*Task item:*
Copy out each line of the listing below that contains the word "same".

*Material for the task:*
________________________________________

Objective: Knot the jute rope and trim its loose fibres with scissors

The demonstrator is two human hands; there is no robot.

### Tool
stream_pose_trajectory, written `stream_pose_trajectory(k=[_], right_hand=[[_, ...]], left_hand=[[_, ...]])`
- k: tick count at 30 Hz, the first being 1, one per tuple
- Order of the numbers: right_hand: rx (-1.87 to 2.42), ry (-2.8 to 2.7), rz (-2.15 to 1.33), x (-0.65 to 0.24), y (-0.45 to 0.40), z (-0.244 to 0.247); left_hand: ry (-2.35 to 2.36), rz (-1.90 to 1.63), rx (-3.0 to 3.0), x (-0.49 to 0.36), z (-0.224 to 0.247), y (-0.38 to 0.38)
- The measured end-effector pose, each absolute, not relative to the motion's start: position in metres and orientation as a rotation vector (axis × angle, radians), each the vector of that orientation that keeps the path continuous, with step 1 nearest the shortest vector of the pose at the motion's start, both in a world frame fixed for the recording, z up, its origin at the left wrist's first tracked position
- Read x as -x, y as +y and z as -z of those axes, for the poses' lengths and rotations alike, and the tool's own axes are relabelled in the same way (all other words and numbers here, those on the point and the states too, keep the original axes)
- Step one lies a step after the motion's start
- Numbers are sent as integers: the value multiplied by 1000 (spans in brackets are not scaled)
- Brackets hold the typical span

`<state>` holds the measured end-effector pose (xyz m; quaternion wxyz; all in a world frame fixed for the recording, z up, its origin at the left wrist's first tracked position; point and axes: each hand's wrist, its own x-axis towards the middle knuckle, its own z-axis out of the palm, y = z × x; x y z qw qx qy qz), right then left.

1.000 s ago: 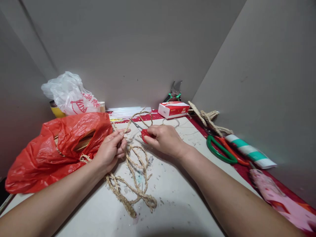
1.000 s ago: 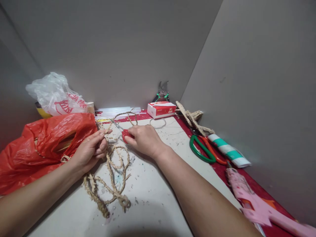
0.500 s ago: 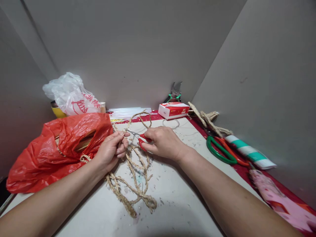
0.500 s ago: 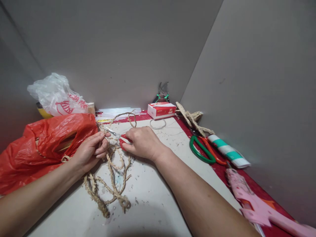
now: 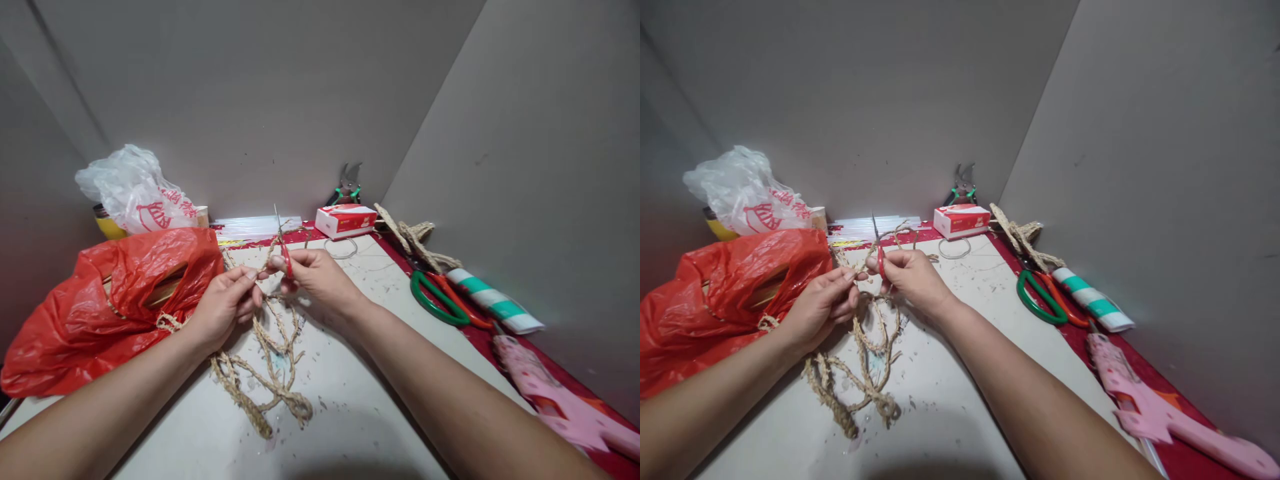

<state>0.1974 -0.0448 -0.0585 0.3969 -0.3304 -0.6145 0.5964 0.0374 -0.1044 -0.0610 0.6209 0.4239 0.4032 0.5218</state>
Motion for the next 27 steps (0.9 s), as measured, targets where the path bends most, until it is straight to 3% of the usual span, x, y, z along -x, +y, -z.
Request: stream_pose_trajectory(k=[4,13,19,23,27], right_hand=[[863,-1417,-1674,-196,-48,51],[746,-1361,-1273,-198,-51,36],[646,-1077,-1229,-208,-43,26],[630,-871,-1228,-214,-33,21],[646,-777,-1208,-220,-25,22]], left_hand=[[974,-1123,-1094,-41,61,-108],[1268,-1361,-1472,-45,51,-119],[1471,-1502,-1857,-35,25,-128],[1647,-1380,-2008,-27,19,-127],[1766,-1001,-2025,-17,20,-121]])
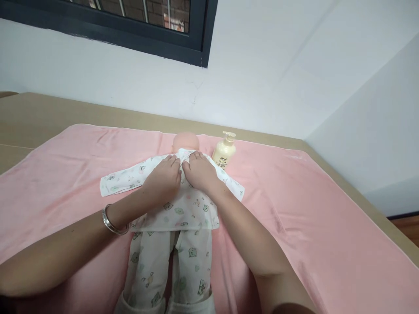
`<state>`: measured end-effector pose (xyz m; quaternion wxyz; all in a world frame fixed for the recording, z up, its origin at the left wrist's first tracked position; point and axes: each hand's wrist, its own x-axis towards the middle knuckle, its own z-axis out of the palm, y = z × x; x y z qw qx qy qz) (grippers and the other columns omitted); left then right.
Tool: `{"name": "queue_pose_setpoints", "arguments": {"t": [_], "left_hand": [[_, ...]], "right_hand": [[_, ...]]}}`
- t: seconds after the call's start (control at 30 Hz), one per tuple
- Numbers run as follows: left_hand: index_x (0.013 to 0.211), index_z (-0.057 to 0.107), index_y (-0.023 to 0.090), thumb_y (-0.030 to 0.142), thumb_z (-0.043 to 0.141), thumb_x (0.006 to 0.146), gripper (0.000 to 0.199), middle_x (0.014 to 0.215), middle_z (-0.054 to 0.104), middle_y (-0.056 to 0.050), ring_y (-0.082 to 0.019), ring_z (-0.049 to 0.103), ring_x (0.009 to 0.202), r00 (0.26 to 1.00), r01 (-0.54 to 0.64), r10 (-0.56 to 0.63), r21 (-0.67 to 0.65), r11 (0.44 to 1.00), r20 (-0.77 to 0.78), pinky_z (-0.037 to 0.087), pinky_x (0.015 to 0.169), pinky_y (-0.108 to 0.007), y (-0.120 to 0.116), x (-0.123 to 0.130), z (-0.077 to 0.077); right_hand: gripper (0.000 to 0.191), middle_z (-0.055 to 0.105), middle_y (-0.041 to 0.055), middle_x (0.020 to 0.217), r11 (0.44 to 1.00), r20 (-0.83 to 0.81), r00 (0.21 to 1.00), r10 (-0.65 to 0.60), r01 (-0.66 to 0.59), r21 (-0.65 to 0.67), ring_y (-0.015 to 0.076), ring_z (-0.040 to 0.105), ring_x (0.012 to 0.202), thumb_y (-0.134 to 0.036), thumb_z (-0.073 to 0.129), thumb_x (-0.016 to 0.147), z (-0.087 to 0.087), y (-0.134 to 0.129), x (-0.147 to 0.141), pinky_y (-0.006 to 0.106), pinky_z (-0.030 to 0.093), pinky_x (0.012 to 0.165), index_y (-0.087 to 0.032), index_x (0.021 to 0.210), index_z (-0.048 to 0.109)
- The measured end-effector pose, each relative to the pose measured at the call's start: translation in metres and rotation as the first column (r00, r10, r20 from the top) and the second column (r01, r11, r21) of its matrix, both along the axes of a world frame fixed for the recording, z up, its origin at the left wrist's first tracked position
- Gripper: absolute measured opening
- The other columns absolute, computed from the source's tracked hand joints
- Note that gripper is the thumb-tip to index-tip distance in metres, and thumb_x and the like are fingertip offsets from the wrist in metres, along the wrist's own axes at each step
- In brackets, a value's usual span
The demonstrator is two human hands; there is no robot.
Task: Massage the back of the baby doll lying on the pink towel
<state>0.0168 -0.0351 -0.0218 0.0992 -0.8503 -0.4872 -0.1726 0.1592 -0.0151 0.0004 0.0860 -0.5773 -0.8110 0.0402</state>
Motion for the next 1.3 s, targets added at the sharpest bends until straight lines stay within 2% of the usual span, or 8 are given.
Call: {"name": "queue_pose_setpoints", "arguments": {"t": [0.13,0.3,0.43,0.57,0.83,1.0,1.2,1.3], "left_hand": [[0.107,0.066,0.007,0.016,0.030,0.097,0.038,0.117,0.067,-0.018,-0.029,0.060,0.117,0.998,0.023,-0.017,-0.116,0.993,0.053,0.044,0.110,-0.045,0.014,-0.008,0.004],[0.107,0.064,0.008,0.025,0.030,0.099,0.039,0.117,0.067,-0.018,-0.028,0.061,0.115,0.983,-0.078,0.119,-0.268,0.960,0.140,0.048,0.103,-0.043,0.029,-0.013,0.009],[0.107,0.063,0.006,0.025,0.030,0.098,0.039,0.115,0.067,-0.019,-0.028,0.061,0.112,0.982,-0.083,0.121,-0.249,0.965,0.144,0.047,0.102,-0.043,0.029,-0.010,0.006],[0.114,0.062,0.004,0.026,0.031,0.099,0.040,0.122,0.065,-0.020,-0.029,0.056,0.122,0.982,-0.107,0.136,-0.204,0.973,0.133,0.042,0.109,-0.044,0.029,-0.009,0.000],[0.125,0.055,0.003,0.021,0.029,0.099,0.041,0.122,0.061,-0.021,-0.031,0.056,0.115,0.990,-0.027,0.052,-0.188,0.982,0.130,0.045,0.103,-0.048,0.018,-0.007,0.001],[0.120,0.057,0.006,0.018,0.030,0.096,0.038,0.121,0.061,-0.020,-0.030,0.056,0.114,0.988,0.011,0.018,-0.187,0.982,0.151,0.045,0.103,-0.047,0.018,-0.008,0.002],[0.112,0.061,0.015,0.034,0.033,0.097,0.036,0.119,0.064,-0.013,-0.026,0.058,0.113,0.957,-0.008,0.109,-0.353,0.936,0.267,0.047,0.099,-0.040,0.041,-0.020,0.005],[0.111,0.061,0.014,0.035,0.033,0.099,0.037,0.116,0.064,-0.014,-0.027,0.059,0.110,0.955,-0.034,0.139,-0.370,0.929,0.262,0.048,0.097,-0.041,0.039,-0.019,0.007]], "right_hand": [[0.053,0.049,0.0254,0.148,0.997,-0.028,0.997,-0.078,0.078,-0.010,0.0305,0.043,0.141,-0.028,0.026,0.103,0.006,-0.017,-0.009,0.042,0.031,0.119,0.003,0.138,0.049],[0.050,0.051,0.0260,0.145,0.998,-0.016,0.999,-0.048,0.049,0.026,0.0337,0.042,0.143,-0.028,0.030,0.102,0.009,-0.035,-0.016,0.043,0.034,0.117,0.002,0.133,0.054],[0.048,0.053,0.0233,0.145,0.999,-0.067,0.996,-0.051,0.051,-0.009,0.0314,0.045,0.140,-0.029,0.030,0.101,0.005,-0.023,-0.010,0.043,0.037,0.116,-0.001,0.131,0.056],[0.052,0.047,0.0205,0.151,0.997,-0.146,0.987,-0.069,0.065,-0.028,0.0304,0.040,0.144,-0.033,0.029,0.100,0.000,-0.008,-0.004,0.043,0.031,0.120,-0.003,0.137,0.051],[0.052,0.048,0.0199,0.150,0.998,-0.181,0.982,-0.057,0.053,-0.030,0.0302,0.042,0.142,-0.034,0.031,0.098,-0.003,-0.003,-0.001,0.044,0.034,0.117,-0.005,0.136,0.052],[0.048,0.054,0.0215,0.144,0.999,-0.099,0.994,-0.051,0.052,0.009,0.0291,0.047,0.138,-0.027,0.029,0.100,0.002,-0.007,-0.004,0.040,0.033,0.116,-0.003,0.132,0.053],[0.046,0.061,0.0249,0.132,0.998,0.051,0.999,-0.015,0.012,0.057,0.0322,0.053,0.131,-0.026,0.029,0.101,0.013,-0.031,-0.013,0.039,0.039,0.111,0.001,0.125,0.057],[0.043,0.066,0.0226,0.123,0.996,0.071,0.997,0.007,-0.014,0.087,0.0306,0.057,0.124,-0.024,0.028,0.101,0.013,-0.032,-0.011,0.037,0.041,0.109,-0.002,0.119,0.061]]}}
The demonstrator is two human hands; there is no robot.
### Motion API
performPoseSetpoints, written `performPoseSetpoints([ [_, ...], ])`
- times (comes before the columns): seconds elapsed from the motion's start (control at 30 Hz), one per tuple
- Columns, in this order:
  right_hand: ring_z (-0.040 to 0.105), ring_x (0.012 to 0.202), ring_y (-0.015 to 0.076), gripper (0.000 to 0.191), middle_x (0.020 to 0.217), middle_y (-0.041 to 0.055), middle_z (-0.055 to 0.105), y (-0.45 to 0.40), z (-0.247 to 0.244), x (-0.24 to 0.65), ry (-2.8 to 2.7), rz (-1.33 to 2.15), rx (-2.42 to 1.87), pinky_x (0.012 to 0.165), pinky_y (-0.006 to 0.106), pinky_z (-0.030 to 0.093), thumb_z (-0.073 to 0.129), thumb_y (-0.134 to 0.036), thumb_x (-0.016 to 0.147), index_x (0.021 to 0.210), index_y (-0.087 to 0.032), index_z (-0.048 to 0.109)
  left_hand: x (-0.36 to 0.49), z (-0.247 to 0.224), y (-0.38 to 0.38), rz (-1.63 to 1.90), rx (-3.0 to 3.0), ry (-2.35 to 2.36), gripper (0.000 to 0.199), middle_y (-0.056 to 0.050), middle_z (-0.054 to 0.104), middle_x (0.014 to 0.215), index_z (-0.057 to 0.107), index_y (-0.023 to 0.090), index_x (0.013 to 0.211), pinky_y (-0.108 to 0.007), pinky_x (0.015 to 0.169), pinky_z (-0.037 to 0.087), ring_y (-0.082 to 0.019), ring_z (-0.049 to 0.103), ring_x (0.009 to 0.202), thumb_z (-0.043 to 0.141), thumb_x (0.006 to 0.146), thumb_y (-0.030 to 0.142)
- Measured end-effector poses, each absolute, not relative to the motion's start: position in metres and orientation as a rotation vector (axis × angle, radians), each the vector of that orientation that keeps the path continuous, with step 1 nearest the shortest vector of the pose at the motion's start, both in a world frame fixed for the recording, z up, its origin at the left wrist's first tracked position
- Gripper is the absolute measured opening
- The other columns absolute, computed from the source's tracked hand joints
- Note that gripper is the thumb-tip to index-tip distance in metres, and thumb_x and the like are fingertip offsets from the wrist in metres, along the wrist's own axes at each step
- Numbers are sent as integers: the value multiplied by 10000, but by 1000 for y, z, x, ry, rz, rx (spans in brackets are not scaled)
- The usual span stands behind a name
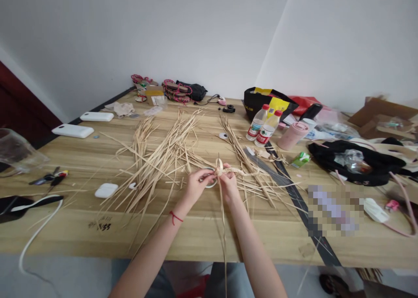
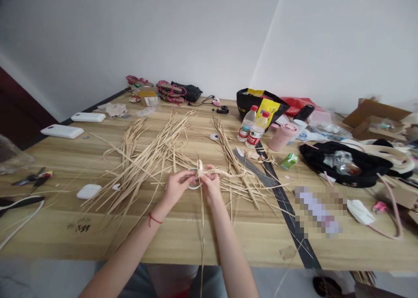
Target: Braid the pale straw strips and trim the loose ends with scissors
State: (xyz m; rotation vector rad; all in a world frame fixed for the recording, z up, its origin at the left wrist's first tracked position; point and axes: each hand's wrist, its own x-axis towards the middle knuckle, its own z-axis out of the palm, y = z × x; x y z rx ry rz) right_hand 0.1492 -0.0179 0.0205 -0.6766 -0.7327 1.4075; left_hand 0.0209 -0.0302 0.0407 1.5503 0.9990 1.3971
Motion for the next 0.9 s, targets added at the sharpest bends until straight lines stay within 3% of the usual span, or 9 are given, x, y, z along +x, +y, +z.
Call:
performPoseSetpoints([
  [0.5,632,628,159,511,728,-33,658,-18,27,149,-871,1374,-723,620,294,515,799,-316,533,887,-248,436,12,41,-25,1310,1406,1026,235,-14,628,558,622,147,685,-225,506,486,-132,600,523,708,687,366],
  [0.9,598,569,133,472,708,-40,641,-17,26,151,-923,1329,-740,578,277,504,761,-322,567,897,-243,433,22,37,-26,1325,1234,934,257,10,607,656,553,151,752,-224,473,494,-97,561,485,705,683,347],
])
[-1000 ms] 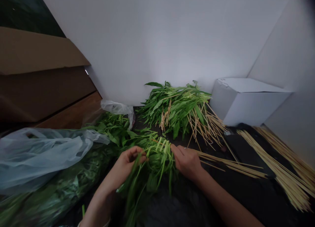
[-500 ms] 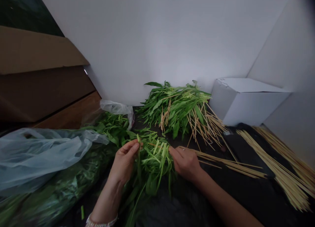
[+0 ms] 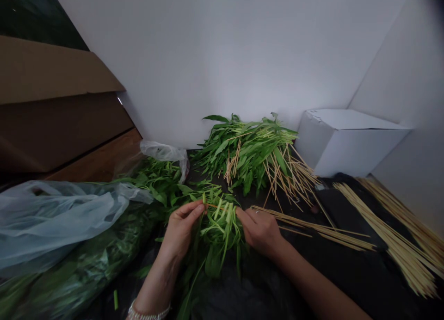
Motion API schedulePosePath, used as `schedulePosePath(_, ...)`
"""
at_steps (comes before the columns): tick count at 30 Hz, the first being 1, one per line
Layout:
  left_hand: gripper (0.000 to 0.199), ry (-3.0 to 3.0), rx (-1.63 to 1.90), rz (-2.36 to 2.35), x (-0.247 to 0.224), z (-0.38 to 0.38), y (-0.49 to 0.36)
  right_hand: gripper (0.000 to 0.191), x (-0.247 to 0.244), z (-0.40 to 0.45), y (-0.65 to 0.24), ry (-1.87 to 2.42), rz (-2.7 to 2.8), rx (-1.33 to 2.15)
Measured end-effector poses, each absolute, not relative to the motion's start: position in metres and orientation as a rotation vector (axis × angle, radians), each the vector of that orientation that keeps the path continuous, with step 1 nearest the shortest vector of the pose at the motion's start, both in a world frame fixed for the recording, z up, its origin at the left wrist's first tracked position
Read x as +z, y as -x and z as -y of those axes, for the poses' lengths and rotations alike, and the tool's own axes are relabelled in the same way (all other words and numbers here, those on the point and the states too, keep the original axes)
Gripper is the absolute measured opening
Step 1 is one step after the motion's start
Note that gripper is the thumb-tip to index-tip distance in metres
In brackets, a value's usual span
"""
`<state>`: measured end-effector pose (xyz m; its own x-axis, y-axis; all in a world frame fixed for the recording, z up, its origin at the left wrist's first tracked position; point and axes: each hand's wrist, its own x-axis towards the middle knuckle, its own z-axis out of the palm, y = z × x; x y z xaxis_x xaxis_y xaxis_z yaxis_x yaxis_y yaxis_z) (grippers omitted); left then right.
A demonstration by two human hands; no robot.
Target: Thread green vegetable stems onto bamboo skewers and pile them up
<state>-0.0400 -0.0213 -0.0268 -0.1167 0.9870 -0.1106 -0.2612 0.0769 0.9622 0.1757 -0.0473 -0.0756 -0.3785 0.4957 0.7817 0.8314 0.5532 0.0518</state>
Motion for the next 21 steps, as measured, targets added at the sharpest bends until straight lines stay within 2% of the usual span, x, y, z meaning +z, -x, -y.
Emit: schedulePosePath(21,0.031,-1.006,1.370,-1.238,-0.0351,0.0183,0.0453,0.033,-0.0762,0.0477,-0.1744,1.062,2.078,-0.567)
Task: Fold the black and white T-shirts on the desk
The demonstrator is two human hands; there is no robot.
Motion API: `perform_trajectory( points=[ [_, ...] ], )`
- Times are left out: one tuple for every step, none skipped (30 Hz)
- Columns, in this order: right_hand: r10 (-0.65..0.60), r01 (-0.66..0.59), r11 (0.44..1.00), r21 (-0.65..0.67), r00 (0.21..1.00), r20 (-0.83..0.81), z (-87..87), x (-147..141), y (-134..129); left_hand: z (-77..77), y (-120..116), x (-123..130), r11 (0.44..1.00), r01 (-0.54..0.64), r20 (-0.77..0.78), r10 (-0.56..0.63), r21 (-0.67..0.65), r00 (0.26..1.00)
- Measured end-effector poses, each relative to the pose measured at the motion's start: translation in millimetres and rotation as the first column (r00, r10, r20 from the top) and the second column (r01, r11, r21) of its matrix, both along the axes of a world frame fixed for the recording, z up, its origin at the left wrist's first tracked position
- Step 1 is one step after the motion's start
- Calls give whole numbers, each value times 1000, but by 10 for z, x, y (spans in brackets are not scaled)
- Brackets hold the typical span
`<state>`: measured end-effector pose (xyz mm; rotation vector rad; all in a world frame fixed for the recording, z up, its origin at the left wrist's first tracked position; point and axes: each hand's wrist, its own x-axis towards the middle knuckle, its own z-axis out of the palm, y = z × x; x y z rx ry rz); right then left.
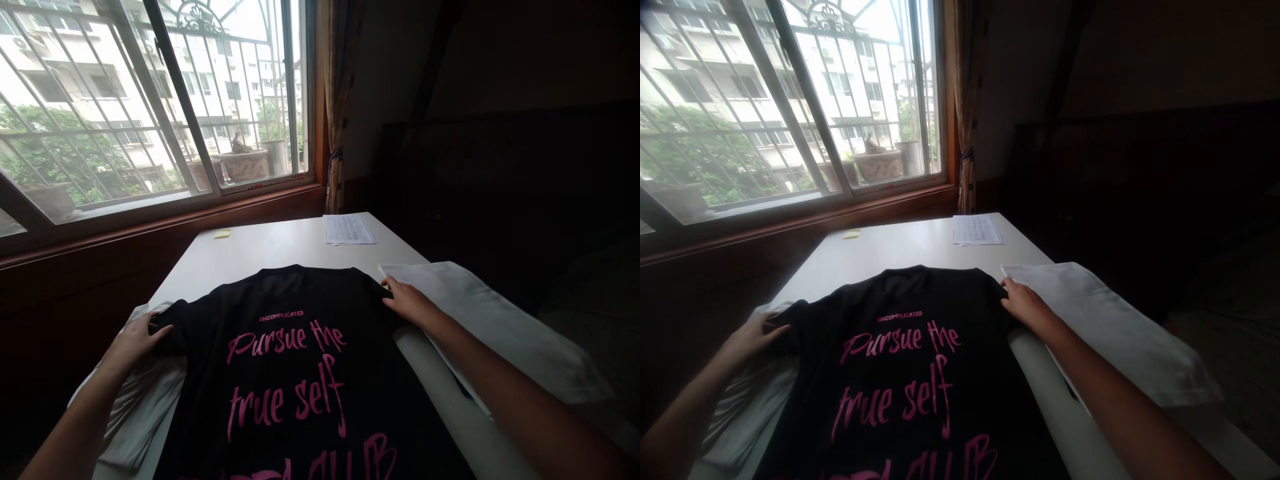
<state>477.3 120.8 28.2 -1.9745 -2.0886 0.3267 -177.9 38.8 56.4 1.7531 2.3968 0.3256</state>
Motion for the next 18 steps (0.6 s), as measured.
perform_trajectory(
  points=[
    [-22,22,1000,1,999,-34,21,14,12,-2,-3,-26,1000,-14,36,14,-14,999],
    [-46,47,999,6,996,-76,53,35,22,0,-17,-47,1000,-20,75,21,-20,997],
    [-69,71,997,16,990,-121,93,61,31,2,-40,-65,1000,-20,109,22,-18,994],
    [-93,100,994,33,982,-162,139,94,40,3,-66,-84,1000,-21,137,21,-6,990],
    [-117,131,990,57,974,-195,187,131,50,3,-92,-104,1000,-27,161,25,12,987],
    [-140,162,983,90,966,-218,233,173,63,2,-116,-129,999,-35,183,29,32,983],
    [-157,191,973,128,960,-232,274,219,78,0,-137,-158,998,-45,202,34,49,979],
    [-170,212,964,163,956,-240,308,269,96,-2,-153,-192,996,-63,215,47,69,975],
    [-175,224,955,196,954,-242,331,321,116,-4,-167,-228,992,-86,220,63,96,973],
    [-172,228,946,231,956,-239,344,375,136,-4,-178,-267,986,-116,214,88,123,973],
    [-165,224,939,262,959,-229,347,427,156,-3,-190,-304,978,-148,197,118,147,973],
    [-157,215,934,285,964,-213,341,477,173,0,-202,-338,969,-174,170,145,174,975],
    [-150,203,933,298,970,-192,329,523,185,6,-216,-366,959,-197,134,172,204,976],
    [-147,194,933,302,974,-169,312,563,192,12,-232,-386,950,-208,99,190,231,977],
    [-147,187,935,302,978,-150,294,596,192,20,-249,-399,944,-212,67,202,251,977],
    [-148,184,937,297,979,-139,277,622,187,28,-264,-403,940,-214,39,212,267,977],
    [-151,185,938,294,979,-136,263,640,176,36,-276,-402,937,-210,13,215,280,977],
    [-154,190,935,299,978,-142,255,651,161,46,-283,-396,938,-197,-19,211,284,977]
  ],
)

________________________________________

*Task answer:*
- Read x as -x, y as +y and z as -z of those axes, for the poses' lengths and rotations alike, and the tool's own axes are relabelled in the same way (all other words and numbers here, those on the point and the states too, keep the original axes)
Read x as +z, y as -x and z as -y of those axes, for the poses' lengths and rotations alike, and the tool's own axes are relabelled in the same way (all other words and numbers here, those on the point and the states too, keep the original axes)

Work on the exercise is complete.